The data:
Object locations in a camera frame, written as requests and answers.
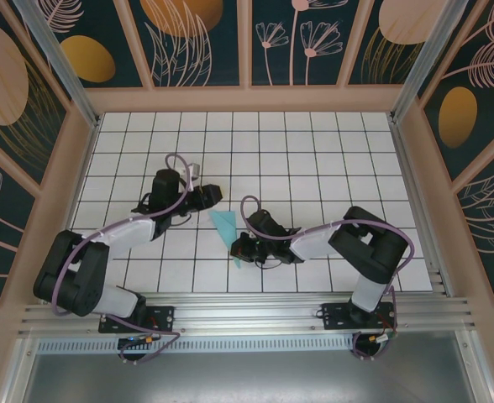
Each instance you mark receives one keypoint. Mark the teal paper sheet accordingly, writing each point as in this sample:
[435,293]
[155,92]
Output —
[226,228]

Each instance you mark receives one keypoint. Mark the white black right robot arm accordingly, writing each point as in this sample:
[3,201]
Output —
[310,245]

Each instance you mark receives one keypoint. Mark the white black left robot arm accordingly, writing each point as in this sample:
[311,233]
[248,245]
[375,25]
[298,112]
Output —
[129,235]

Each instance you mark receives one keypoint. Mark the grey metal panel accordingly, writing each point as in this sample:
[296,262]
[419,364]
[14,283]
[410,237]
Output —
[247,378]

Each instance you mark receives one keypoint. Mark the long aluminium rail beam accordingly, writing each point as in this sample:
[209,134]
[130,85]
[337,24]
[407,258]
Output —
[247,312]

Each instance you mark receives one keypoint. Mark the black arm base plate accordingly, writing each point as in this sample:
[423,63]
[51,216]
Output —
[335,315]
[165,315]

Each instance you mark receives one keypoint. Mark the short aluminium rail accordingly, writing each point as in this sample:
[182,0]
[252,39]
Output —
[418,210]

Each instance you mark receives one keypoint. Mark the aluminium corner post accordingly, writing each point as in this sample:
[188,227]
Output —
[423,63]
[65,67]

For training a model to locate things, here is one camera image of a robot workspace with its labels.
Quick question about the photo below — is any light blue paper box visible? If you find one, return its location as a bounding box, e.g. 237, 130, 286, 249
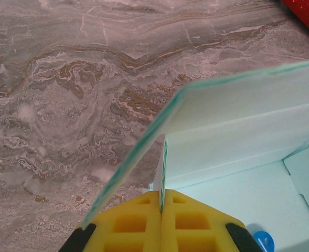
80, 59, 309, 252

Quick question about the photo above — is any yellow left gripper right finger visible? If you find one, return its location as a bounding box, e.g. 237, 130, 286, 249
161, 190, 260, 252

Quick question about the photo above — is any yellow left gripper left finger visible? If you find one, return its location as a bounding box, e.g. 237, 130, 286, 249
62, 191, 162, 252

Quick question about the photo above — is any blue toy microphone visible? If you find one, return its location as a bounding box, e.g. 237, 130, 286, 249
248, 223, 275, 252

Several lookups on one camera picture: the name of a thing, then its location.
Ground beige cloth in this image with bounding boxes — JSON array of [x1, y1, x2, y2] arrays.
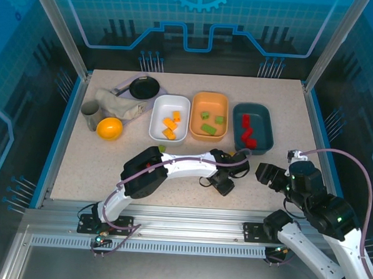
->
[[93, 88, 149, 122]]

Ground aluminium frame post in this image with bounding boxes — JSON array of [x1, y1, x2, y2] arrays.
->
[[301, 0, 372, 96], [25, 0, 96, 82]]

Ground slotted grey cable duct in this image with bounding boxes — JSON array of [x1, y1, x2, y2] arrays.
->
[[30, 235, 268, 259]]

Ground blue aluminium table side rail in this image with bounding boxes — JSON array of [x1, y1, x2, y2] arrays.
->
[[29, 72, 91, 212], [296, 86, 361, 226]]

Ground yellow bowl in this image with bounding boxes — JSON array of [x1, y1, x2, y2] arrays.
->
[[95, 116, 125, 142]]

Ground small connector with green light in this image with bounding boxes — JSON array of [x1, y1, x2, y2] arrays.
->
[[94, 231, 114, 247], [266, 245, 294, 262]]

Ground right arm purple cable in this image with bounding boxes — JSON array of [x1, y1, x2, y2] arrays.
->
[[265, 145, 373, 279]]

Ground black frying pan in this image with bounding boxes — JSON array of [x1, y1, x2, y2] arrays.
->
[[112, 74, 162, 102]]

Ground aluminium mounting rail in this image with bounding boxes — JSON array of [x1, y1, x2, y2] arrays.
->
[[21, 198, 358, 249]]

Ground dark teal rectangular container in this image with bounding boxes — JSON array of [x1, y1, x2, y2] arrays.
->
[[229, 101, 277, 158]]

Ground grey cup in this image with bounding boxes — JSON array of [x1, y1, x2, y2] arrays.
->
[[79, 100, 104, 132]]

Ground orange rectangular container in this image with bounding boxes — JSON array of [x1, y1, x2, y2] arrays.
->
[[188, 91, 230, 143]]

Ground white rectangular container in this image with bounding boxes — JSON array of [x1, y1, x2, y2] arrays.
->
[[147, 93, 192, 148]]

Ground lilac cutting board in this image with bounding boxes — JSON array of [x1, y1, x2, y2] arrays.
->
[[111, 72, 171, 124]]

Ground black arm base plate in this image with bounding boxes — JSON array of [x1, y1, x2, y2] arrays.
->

What you should do: Which lines in the data above hold the word "plate"? Return each of them.

Output for this task:
Each instance you mark receives one keypoint. Mark the black arm base plate accordingly, writing each point as in this sample:
Ground black arm base plate in this image with bounding boxes — JSON array of [x1, y1, x2, y2] arrays.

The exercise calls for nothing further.